KIPP Surabaya Ditunjuk Sebagai Pemantau Pilkada, Ini Fokus Pengawasannya
Ketua Komisi Independen Pemantau Pemilu (KIPP) Kota Surabaya Niko Mauratu menyebut, sebagai salah satu lembaga pemantau jalannya gelaran Pilkada serentak 2024 di Surabaya, pihaknya telah menemukan ratusan alat peraga kampanye (APK) yang berpotensi melanggar.
Niko menyebut, ratusan APK, baik oleh paslon Pilwali Surabaya dan Pilgub Jatim 2024 tersebut, ditemukan pihaknya di berbagai titik yang tidak seharusnya. Seperti di jalan-jalan protokol, lembaga pendidikan, dan tempat-tempat ibadah di Kota Pahlawan.
"Semua paslon punya pelanggaran yang sama ya, khususnya terkait APK. Kami menemukan sekitar 200 sampai 300-an (APK yang melanggar) yang dipasang di jalan-jalan protokol terutama, dan akhir-akhir ini bisa dilihat di Jalan Ahmad Yani hingga Jalan Basuki Rahmat itu semakin semakin banyak, hingga menutup dan menghalangi jalur pejalan kaki," ucapnya, Selasa 19 November 2024.
Niko menjelaskan, pihaknya pun terus melaporkan potensi pelanggaran yang terpantau dan berkomunikasi dengan Bawaslu agar memproses dan menindak potensi pelanggaran dengan tegas dan cepat. Namun, KIPP menemukan Bawaslu terkesan lambat dalam proses penertiban alat peraga kampanye yang melanggar itu.
"Sejauh ini mereka menerima, hanya yang kami kritisi adalah terlalu lama. Kita memang mengkoordinasikannya dengan Bawaslu, cuma yang menjadi sorotan kami adalah lambatnya pergerakan Bawaslu untuk melakukan penindakan tersebut," ungkapnya.
Selain melakukan pemantauan terkait APK, Niko menerangkan, pihaknya juga sudah siap untuk menerjunkan 500 relawan dalam rangka memantau jalannya pemilihan dan pemungutan suara di 3.964 TPS se-Kota Surabaya.
Fokus dari relawan pemantau pilkada KIPP, lanjut Niko, adalah untuk mengawasi potensi pelanggaran pemilu, yakni mobilisasi massa yang terjadi pada masa kampanye, masa tenang, ataupun jelang hari-H pencoblosan. Setiap pelanggaran yang ditemukan akan dicatat dan diteruskan kepada Bawaslu untuk kemudian diproses lebih lanjut.
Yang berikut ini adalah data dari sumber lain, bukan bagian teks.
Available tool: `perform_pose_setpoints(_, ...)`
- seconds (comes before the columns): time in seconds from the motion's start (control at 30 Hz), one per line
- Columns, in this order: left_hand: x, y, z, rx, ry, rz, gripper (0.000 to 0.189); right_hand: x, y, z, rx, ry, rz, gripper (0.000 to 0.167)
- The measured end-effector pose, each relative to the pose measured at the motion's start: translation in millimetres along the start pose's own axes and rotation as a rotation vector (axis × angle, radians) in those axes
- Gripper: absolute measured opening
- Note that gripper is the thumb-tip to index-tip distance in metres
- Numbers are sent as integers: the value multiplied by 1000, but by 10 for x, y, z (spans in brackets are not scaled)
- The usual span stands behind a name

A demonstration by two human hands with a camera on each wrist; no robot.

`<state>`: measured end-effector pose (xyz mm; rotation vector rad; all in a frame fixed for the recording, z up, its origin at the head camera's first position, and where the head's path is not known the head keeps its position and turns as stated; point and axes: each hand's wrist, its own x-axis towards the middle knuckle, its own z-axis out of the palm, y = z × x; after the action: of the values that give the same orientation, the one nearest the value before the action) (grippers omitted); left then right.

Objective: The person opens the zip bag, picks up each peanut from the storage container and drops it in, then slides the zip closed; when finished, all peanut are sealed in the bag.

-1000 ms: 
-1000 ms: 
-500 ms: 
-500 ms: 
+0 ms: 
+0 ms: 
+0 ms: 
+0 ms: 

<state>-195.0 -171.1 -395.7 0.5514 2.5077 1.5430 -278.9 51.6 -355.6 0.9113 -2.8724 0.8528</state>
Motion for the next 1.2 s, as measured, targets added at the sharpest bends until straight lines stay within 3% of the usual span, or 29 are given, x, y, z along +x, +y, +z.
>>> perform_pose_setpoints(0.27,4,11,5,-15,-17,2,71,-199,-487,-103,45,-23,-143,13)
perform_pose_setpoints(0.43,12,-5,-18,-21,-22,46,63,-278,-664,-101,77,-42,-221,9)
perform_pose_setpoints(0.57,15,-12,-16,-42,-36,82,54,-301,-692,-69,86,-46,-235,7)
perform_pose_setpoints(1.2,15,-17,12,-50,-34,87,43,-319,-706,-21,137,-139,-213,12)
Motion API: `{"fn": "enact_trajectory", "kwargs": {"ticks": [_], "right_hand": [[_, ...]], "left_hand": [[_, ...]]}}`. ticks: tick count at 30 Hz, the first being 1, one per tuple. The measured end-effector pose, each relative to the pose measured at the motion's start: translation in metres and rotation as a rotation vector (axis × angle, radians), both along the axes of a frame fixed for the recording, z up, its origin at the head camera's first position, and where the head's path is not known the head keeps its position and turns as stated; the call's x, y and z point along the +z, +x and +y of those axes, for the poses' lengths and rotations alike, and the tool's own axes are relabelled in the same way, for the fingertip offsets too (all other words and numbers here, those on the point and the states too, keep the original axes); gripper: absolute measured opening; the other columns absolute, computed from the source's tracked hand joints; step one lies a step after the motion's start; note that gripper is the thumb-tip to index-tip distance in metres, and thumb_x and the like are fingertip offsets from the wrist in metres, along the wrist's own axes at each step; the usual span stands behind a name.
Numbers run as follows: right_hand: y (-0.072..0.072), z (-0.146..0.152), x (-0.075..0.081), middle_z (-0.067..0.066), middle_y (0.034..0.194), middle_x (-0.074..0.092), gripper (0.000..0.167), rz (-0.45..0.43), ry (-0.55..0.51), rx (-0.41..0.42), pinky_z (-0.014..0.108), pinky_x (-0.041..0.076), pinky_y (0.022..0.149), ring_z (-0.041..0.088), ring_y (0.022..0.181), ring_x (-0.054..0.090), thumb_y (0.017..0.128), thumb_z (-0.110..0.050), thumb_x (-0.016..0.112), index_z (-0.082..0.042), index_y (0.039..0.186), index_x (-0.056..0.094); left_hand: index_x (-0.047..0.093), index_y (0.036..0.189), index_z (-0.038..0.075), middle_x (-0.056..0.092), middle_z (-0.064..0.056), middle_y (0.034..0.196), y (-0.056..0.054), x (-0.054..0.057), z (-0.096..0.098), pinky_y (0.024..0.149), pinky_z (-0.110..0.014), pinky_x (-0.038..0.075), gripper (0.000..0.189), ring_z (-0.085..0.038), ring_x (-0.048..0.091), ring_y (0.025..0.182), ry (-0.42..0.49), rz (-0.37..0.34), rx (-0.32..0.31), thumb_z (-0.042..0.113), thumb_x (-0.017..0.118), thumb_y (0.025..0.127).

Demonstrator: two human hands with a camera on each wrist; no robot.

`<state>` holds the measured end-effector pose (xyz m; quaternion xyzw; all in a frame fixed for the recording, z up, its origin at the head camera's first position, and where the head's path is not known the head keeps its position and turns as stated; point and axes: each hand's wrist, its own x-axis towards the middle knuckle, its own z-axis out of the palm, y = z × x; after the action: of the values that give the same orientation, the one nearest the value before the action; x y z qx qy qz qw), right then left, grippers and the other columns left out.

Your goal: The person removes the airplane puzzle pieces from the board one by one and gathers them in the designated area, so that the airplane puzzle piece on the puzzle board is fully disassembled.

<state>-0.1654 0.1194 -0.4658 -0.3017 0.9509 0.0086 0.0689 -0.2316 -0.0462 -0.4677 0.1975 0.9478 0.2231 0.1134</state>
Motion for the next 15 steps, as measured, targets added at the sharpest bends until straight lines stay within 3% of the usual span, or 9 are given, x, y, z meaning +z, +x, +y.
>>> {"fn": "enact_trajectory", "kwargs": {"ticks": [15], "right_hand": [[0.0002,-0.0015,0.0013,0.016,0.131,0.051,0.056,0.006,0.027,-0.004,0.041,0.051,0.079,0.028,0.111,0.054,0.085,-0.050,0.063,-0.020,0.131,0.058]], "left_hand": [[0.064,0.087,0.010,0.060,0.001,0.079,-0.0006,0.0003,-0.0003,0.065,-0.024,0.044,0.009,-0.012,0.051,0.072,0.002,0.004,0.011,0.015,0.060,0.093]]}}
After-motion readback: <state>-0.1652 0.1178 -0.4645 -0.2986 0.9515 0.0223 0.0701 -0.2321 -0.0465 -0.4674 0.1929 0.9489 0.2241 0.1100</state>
"Mobilisasi massa itu dalam arti mengajak atau mengarahkan pemilih untuk memilih paslon tertentu dengan iming-iming uang atau barang yang lain. Itu adalah perbuatan yang melanggar hukum. Bukan saja kepada yang memberikan, tetapi yang menerima. Jadi dua-duanya kena," tegasnya.
Sebagai pemantau pilkada terakreditasi, Niko menjelaskan, potensi pelanggaran pemilu yang akan menjadi atensi yang mereka pantau adalah netralitas ASN, TNI, Polri dan pemberian bantuan sosial dalam bentuk apapun yang telah dilarang lewat Surat Edaran Kemendagri kepada para pimpinan pemerintahan daerah.
"Tugas kami sebenarnya melaporkan itu kepada Bawaslu, karena KIPP tidak punya kewenangan untuk untuk menindak. Kami hanya memantau memantau, yang dimana tugas kami hanya melihat dan mencatat potensi pelanggaran yang terjadi," pungkasnya.